How long do electric bicycle batteries last?

The declared autonomy of electric bicycles is generally very high. And the explanation is that the driving range is influenced by many variables. The size of the motor matters, of course: at a certain battery capacity, a more powerful motor means a higher performance and a lower autonomy. But it also matters where and how you ride an e-bike.

Here are the factors that affect battery life and autonomy:

  • More time in eco mode extends battery life. Turbo mode reduces it.
  • Traveling with an e-bike on steeper hills reduces the autonomy. Hills often required stronger modes.
  • The higher total weight reduces the autonomy. (Bicycle + cyclist + additional weight).
  • Pedaling faster can extend battery life. Slower pedaling reduces it.
  • Low temperatures reduce battery life. Storing and charging it inside helps, but the autonomy will still be less when you move during the winter.

Anything that makes it difficult to ride a standard bike can have an effect on battery life. And here we also include details such as the correct inflation of the tires.

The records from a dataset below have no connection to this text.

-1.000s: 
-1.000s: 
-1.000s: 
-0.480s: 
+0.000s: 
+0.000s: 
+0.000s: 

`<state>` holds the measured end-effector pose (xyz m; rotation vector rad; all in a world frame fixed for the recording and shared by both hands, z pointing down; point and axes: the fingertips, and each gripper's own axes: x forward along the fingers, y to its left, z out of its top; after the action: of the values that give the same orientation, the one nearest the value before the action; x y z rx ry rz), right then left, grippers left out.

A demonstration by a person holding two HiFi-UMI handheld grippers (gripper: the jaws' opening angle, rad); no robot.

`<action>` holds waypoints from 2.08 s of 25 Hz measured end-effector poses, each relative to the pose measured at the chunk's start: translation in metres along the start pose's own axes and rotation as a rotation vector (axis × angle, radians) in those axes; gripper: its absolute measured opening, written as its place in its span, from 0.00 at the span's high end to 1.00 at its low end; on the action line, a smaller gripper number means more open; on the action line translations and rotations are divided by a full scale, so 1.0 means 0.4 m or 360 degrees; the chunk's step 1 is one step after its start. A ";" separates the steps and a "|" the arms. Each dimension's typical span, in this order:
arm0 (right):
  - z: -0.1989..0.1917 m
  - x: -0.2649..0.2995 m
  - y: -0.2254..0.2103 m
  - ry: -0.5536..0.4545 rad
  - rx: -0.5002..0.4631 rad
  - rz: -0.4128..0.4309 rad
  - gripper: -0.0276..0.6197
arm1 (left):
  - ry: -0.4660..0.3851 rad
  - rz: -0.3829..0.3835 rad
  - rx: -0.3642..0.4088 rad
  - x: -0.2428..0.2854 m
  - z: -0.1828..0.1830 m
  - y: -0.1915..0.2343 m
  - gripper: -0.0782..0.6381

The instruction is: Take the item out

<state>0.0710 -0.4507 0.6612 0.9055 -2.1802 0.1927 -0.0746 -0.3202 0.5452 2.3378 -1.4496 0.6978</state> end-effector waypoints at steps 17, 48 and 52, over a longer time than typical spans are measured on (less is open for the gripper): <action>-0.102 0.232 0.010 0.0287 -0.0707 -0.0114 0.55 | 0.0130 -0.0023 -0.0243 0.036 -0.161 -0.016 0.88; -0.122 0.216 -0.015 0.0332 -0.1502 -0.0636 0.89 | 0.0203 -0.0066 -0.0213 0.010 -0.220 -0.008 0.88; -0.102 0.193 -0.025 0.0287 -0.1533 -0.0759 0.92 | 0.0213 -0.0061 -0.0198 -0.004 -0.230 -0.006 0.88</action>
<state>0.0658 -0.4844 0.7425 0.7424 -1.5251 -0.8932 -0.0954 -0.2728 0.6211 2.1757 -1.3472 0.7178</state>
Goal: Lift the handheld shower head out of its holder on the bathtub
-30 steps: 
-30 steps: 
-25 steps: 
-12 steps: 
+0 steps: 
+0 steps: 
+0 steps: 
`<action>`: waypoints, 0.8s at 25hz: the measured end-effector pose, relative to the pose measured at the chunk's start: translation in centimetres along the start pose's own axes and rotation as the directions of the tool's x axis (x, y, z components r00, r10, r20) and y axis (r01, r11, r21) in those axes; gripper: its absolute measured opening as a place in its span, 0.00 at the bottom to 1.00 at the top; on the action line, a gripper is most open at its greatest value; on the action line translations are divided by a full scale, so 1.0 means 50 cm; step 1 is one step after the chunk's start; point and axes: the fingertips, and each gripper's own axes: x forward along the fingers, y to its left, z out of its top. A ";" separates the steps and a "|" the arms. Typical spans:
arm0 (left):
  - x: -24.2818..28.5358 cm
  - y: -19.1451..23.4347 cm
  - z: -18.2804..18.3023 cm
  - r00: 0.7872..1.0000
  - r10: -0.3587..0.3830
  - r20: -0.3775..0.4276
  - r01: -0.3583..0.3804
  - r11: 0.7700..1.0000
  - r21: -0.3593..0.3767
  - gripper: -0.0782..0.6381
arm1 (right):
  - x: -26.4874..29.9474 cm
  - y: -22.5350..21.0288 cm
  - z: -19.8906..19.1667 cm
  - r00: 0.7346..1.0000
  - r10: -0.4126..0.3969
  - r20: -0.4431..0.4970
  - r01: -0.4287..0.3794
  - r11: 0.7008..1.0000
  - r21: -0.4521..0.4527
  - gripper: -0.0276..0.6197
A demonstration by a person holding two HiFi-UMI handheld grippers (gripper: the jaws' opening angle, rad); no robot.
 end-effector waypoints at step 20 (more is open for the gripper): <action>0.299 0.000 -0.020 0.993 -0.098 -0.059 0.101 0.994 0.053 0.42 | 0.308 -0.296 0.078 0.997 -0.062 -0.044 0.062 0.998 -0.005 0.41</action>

Tips for taking care of an electric bike

The charging configuration differs slightly from one electric bicycle to another. Many variants allow you, for example, to remove the battery to charge it inside. If you commute by bike, it may be a good idea to invest in a second charger to keep at work. Also keep in mind that cold temperatures can reduce battery power, so storing your battery indoors during the winter will be a wise idea.
Apart from the battery, the basic maintenance of an electric bicycle is quite similar to that of a regular bicycle. Therefore, the basic advice for bicycle maintenance also applies here. Always do an inspection before a trip, checking the essentials: air pressure, chain and brakes.